**Exercise details:** Pull every line that includes the word "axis" out of the data below and copy it.

=== Data block ===

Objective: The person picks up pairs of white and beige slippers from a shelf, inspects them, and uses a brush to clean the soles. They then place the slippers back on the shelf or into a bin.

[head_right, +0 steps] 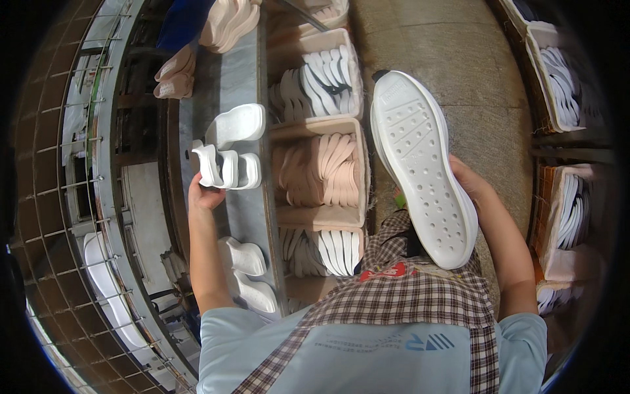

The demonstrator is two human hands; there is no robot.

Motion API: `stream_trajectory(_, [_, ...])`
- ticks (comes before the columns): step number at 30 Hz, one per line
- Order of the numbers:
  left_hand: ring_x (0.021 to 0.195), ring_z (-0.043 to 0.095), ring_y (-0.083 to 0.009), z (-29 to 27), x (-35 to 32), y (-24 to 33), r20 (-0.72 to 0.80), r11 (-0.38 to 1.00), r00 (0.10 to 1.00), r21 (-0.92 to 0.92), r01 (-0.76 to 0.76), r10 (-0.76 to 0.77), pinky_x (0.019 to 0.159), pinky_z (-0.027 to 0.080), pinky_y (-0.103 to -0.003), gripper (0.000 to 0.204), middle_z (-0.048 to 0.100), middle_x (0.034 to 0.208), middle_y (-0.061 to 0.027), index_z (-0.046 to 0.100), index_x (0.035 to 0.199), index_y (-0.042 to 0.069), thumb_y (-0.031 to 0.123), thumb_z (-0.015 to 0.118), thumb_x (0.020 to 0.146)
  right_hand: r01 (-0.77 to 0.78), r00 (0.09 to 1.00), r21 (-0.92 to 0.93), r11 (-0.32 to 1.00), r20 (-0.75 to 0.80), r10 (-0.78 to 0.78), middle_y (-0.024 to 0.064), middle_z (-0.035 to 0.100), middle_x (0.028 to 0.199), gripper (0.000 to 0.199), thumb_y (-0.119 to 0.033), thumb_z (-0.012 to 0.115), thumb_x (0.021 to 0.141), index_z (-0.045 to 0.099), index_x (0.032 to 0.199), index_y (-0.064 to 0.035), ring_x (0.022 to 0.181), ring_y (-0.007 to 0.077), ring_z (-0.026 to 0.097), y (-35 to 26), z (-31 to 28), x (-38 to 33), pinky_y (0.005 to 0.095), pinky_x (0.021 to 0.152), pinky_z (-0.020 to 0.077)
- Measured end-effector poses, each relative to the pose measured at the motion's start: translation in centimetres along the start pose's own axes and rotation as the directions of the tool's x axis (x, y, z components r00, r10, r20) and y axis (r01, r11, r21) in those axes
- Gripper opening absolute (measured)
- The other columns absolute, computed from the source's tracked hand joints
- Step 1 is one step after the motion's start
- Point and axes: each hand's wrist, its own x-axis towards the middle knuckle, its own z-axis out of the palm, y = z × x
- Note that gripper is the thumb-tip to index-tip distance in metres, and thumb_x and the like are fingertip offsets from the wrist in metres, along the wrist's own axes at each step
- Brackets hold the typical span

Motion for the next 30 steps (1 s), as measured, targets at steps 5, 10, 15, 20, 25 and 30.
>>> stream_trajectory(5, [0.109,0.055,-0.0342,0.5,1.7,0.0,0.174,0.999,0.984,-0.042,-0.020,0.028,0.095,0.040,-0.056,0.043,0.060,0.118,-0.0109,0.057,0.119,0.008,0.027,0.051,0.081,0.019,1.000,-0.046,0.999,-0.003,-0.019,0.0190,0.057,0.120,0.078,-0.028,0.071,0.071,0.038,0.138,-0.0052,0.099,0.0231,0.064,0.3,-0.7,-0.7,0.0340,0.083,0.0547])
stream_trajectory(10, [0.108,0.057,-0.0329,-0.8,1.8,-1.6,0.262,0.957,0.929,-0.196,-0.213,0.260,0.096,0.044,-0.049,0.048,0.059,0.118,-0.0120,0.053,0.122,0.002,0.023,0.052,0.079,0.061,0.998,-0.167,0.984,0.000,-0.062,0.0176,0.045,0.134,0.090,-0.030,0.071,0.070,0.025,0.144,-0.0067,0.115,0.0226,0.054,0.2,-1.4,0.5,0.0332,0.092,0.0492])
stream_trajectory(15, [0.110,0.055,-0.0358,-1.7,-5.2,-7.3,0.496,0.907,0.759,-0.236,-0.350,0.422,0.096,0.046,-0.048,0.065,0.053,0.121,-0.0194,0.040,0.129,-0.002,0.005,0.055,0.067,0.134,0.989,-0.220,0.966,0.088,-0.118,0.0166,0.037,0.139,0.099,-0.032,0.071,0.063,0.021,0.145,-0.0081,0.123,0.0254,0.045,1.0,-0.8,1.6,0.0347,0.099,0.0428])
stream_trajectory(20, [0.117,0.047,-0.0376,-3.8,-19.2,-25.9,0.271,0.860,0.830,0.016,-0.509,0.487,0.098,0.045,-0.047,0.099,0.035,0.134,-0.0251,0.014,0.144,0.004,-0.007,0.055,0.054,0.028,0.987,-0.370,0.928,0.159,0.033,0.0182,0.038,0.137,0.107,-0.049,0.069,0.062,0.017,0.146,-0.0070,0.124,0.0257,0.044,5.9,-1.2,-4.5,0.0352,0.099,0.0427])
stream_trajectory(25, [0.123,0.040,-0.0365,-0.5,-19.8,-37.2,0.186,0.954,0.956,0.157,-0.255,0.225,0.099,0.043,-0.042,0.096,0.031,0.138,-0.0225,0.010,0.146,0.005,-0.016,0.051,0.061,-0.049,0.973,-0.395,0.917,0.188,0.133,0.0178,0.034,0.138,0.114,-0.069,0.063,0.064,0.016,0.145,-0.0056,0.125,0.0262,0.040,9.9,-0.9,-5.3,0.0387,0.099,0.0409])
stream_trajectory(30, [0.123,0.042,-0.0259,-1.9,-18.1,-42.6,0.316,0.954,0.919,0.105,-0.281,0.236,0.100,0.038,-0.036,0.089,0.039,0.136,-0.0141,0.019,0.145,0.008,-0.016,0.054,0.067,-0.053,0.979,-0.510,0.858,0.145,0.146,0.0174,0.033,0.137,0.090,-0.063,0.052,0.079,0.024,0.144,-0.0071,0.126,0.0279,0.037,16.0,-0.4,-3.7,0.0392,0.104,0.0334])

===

**Answer below:**
- Measured end-effector poses, each relative to the pose measured at the motion's start: translation in centimetres along the start pose's own axes and rotation as the directions of the tool's x axis (x, y, z components r00, r10, r20) and y axis (r01, r11, r21) in those axes
- Point and axes: each hand's wrist, its own x-axis towards the middle knuckle, its own z-axis out of the palm, y = z × x

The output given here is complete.